The rods and pistons were not what I was sold. I was sold 8 80k take out 03/04 cobra rods and pistons. The rods are what they say they are although after some number ID running they are 3 different generations, which means the seller pieced together a full kit from various cars. The pistons have 4 different ID number (Shame on me for not seeing this before install) and 3 of them are not forged. Those three were jacked up. They all looked almost identical to the naked eye and I had no reason going in to second guess them (first mod motor build). If I knew then what I know now... ugh.

The bearings had two different batch dates. (rod bearings). 7 from 2015 and 1 from 2016. All the 2015 ones were chewed up, the 2016 looked perfect. Very odd. These came from summit racing all at the same time.

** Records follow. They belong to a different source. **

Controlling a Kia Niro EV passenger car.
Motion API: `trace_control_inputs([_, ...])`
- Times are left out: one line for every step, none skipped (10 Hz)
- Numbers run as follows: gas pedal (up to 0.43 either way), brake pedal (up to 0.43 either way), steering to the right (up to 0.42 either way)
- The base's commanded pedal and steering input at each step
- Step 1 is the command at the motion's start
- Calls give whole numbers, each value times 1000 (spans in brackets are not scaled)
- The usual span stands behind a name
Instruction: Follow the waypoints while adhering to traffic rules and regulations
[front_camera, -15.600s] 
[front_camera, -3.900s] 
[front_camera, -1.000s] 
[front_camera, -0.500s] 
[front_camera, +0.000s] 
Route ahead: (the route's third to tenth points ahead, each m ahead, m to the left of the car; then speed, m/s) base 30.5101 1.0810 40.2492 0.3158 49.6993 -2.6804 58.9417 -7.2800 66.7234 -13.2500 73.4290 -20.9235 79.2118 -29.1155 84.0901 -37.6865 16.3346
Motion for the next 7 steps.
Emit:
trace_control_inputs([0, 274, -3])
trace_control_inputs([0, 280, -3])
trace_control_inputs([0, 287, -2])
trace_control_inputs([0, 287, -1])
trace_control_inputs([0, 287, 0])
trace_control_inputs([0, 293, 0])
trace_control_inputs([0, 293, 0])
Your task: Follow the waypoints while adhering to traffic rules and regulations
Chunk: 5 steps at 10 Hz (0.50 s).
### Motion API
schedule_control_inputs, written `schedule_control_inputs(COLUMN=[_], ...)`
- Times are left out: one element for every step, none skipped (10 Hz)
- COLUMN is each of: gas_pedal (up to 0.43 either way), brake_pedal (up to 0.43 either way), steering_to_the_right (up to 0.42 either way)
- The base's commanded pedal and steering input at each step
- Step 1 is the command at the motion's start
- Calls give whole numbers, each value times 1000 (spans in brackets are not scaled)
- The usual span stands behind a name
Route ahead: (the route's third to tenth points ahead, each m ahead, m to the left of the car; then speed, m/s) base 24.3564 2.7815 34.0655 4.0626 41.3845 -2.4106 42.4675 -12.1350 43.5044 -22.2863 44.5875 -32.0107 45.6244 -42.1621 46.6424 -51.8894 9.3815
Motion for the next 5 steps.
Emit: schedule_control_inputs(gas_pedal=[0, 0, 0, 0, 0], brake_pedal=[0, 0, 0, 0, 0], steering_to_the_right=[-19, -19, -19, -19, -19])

The heads have an internal crack in the oil passage ways and we've decided to junk both of them due to all of the prior issues with this set of heads. ugh.

The only thing we can salvage are the full assortment of ARP bolts and the todd warren blower cams.

So I'll be selling the blower cams and putting in a stock pi 2v and just enjoy the damn car. Screw this hunt for power and the money/let downs associated with it. It's just not worth it and I want to drive the dang car.

The good news is the bearings we were able to check were spot on for clearances so it doesn't appear that any of this was my fault (other than not cross referencing the pistons).



Hopefully we have it going in the next couple of weeks. I think we are going to leave the blower on it and a safe tune. I'll be happy with 400rwhp all day long as long as it's reliable.